What you should do
Once a line is found to contain "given", copy it out of the listing.

Information provided
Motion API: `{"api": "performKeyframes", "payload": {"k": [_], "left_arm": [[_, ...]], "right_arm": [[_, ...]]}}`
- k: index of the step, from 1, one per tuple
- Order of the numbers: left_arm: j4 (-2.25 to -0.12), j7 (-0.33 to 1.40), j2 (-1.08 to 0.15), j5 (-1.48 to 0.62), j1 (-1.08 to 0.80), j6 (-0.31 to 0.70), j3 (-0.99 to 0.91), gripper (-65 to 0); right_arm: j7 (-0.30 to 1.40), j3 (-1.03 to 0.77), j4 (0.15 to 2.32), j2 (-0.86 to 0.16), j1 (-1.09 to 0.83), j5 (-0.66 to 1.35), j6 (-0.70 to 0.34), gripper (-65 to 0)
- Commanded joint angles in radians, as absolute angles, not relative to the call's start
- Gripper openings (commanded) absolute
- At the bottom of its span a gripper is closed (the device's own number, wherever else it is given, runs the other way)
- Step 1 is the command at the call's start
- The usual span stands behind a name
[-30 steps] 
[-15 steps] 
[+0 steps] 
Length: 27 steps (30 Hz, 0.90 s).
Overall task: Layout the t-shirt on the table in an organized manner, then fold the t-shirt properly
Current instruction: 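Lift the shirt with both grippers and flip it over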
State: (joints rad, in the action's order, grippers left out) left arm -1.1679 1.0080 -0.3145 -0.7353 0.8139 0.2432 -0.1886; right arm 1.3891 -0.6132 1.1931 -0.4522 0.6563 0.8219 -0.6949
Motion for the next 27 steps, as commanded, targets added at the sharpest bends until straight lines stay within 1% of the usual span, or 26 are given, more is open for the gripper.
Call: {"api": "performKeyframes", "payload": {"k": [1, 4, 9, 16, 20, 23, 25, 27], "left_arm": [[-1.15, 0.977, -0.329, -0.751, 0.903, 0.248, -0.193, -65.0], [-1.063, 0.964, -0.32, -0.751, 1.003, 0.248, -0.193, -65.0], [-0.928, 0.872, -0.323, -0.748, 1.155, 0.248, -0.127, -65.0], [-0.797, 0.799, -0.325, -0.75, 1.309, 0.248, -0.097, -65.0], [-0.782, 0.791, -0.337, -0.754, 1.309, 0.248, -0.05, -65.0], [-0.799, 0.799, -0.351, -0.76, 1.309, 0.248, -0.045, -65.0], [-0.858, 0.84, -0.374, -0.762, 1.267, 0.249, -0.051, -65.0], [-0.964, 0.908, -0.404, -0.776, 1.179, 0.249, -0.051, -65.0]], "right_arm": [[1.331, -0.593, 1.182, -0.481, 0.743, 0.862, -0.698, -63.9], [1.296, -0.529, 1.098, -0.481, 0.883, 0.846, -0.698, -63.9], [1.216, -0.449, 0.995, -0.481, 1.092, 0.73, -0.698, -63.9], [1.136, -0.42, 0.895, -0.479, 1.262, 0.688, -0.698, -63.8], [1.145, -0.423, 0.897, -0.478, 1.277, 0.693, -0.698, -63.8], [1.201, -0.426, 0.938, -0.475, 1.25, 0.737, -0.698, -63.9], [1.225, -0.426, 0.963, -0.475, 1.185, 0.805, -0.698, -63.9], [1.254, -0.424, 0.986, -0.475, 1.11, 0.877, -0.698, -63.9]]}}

Finished exercise
- At the bottom of its span a gripper is closed (the device's own number, wherever else it is given, runs the other way)
Motion for the next 27 steps, as commanded, targets added at the sharpest bends until straight lines stay within 1% of the usual span, or 26 are given, more is open for the gripper.

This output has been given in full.